Payment Plan Practices


I don't have one.

Why do you?

"Because most of my clients can't afford to pay me up front."

You sure about that? Really sure?

How do you know that, when you advertise "payment plans available?"

If I know I can pay in installments without interest, why wouldn't I? Is there anyone who hasn't bought their flat screen plasma or washing machine on a one-year no payments no interest plans? Why wouldn't you? I'll keep my money as long as I can.

So will clients.

People ask, "how do you get the money up front?

I insist.

Are there exceptions? Of course. Half up front, the other half next month. Or a couple clients with monthly payments because they are those "nice young kids" that I like to represent, and really can't afford a lawyer any other way.

But as a matter of course, absolutely not.

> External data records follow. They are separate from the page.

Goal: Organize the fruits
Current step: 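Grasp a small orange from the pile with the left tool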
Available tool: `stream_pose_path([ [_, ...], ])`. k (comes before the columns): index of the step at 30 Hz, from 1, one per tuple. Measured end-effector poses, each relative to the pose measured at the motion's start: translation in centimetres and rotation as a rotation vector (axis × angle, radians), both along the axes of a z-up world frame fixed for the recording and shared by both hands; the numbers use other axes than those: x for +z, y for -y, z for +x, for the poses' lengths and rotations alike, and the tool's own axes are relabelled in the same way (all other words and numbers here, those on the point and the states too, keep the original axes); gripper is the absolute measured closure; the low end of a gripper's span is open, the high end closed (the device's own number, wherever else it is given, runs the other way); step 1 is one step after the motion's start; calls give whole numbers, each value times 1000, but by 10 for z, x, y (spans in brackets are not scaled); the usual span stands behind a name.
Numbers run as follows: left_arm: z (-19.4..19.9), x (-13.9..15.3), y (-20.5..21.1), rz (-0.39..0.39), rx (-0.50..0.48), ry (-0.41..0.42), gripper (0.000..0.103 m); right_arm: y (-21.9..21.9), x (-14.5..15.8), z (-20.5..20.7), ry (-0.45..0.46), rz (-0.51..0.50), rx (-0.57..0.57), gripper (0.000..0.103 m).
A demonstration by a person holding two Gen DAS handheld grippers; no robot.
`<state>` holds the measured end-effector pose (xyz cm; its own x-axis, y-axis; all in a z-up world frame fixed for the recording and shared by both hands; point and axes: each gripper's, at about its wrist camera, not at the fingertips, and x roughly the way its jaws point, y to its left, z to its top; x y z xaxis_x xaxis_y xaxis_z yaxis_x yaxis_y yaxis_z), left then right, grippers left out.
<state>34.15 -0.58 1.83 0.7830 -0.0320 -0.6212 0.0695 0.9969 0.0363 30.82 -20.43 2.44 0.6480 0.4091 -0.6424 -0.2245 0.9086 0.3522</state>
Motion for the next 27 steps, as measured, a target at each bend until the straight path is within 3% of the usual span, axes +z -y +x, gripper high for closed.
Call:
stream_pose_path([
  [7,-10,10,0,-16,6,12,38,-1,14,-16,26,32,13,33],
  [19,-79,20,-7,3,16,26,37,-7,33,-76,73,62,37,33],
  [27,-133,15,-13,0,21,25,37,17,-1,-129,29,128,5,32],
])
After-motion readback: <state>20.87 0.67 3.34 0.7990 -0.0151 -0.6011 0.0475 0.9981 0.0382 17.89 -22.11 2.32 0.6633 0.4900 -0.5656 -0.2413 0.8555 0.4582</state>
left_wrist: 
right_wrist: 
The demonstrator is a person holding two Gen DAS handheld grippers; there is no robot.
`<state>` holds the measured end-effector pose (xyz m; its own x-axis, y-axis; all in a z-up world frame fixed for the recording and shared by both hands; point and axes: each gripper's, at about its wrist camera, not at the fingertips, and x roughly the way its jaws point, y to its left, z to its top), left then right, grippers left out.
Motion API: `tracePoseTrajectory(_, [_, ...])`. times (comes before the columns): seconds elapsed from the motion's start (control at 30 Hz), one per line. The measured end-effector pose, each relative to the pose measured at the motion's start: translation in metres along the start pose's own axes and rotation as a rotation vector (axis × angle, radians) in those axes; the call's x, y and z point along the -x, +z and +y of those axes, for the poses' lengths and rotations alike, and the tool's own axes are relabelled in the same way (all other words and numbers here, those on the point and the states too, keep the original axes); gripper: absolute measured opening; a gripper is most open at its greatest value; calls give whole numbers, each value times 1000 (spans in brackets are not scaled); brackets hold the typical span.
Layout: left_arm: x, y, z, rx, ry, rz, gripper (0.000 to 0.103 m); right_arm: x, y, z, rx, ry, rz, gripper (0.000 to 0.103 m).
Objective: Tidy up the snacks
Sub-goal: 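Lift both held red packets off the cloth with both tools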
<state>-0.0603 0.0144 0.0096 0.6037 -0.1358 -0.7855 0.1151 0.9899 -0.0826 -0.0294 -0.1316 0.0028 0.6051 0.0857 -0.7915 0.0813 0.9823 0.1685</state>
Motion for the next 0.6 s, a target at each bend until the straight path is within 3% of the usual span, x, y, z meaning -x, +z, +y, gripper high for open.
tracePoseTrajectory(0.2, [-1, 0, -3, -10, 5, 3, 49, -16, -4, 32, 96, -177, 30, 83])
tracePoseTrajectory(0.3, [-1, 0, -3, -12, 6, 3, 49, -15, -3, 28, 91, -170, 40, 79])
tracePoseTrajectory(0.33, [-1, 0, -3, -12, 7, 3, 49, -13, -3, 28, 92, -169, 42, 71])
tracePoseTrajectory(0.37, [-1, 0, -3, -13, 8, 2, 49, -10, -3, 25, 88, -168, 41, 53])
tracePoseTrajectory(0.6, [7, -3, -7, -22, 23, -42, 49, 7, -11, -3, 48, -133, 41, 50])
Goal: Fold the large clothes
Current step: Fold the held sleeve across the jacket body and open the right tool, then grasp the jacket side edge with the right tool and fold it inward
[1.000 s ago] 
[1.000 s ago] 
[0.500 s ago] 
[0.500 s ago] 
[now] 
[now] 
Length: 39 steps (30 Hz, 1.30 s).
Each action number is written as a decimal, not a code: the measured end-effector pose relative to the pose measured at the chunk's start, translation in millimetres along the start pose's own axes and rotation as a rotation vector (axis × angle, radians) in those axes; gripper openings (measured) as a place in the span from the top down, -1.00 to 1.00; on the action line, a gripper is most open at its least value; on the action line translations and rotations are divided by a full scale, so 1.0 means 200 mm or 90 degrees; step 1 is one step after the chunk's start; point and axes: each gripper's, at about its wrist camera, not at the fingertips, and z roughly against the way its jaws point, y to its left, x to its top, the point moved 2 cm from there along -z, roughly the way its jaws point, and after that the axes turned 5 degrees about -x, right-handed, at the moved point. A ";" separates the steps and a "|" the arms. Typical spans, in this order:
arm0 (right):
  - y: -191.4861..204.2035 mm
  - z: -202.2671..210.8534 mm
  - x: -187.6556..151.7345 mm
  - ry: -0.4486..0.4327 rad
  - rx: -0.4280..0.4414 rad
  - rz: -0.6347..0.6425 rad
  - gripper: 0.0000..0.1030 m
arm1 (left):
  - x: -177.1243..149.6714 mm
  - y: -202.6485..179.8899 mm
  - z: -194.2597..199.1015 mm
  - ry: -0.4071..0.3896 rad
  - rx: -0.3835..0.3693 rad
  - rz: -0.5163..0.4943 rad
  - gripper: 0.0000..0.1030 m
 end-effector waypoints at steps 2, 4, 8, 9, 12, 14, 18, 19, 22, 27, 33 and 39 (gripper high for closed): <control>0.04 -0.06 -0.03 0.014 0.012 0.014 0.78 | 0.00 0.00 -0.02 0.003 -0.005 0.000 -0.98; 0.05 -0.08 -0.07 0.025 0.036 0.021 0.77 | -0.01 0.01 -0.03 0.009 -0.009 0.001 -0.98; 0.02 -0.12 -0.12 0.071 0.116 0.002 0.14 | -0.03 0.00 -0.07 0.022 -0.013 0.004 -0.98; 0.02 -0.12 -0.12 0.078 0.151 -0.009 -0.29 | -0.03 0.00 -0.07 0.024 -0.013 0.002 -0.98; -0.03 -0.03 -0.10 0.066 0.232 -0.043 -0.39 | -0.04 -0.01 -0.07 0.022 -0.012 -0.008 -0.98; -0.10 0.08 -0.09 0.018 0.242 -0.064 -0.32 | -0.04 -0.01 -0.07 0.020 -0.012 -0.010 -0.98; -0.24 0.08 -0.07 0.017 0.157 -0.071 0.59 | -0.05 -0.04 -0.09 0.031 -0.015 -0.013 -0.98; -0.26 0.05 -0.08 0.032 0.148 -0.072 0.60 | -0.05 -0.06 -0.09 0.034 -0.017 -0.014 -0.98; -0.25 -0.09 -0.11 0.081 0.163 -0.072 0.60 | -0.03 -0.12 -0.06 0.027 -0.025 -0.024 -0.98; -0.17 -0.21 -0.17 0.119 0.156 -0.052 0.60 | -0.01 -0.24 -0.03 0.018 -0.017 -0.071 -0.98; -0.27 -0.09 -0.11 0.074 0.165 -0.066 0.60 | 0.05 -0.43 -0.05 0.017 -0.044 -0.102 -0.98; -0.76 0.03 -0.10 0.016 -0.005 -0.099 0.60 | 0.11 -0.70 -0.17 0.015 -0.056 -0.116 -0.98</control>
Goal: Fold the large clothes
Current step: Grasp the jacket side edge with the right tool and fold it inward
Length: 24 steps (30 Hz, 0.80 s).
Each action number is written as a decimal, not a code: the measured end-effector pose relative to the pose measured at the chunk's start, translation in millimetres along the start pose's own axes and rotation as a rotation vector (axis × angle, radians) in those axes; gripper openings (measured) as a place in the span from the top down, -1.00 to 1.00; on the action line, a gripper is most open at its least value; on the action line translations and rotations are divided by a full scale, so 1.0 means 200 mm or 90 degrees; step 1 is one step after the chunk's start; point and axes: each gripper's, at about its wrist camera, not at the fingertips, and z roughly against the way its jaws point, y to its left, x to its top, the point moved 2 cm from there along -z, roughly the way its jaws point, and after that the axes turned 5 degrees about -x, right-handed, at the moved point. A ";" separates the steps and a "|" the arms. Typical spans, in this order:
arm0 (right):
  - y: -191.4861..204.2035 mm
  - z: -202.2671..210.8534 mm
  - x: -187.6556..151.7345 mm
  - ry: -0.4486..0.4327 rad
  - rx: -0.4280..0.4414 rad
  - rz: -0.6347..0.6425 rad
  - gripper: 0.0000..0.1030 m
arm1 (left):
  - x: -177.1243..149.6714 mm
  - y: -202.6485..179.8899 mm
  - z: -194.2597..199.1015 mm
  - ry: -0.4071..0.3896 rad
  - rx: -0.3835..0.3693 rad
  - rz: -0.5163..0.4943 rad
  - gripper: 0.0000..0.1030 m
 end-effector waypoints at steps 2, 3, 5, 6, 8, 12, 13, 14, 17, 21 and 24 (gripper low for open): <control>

Try it. Try it today. After your consultation, announce the fee, and when the client says "how much do you need up front, say "all of it."

Then wait and see what happens.

Payment plan practices consume lawyers. They become such a part of your daily practice that it becomes more time consuming to get paid, then to represent the client.

And don't tell me "that's the nature of the practice."

We've made it that way. It's time to stop.

Brian Tannebaum is a criminal defense attorney in Miami, Florida practicing in state and federal court. To learn more about Brian and his firm, Tannebaum Weiss, please visit www.tannebaumweiss.com

Monday, July 23, 2007

No More Get Out of Jail Free Cards

As a criminal defense lawyer who doesn't advertise in the yellow pages, I receive few early morning "someone's in jail can you bond them out" calls.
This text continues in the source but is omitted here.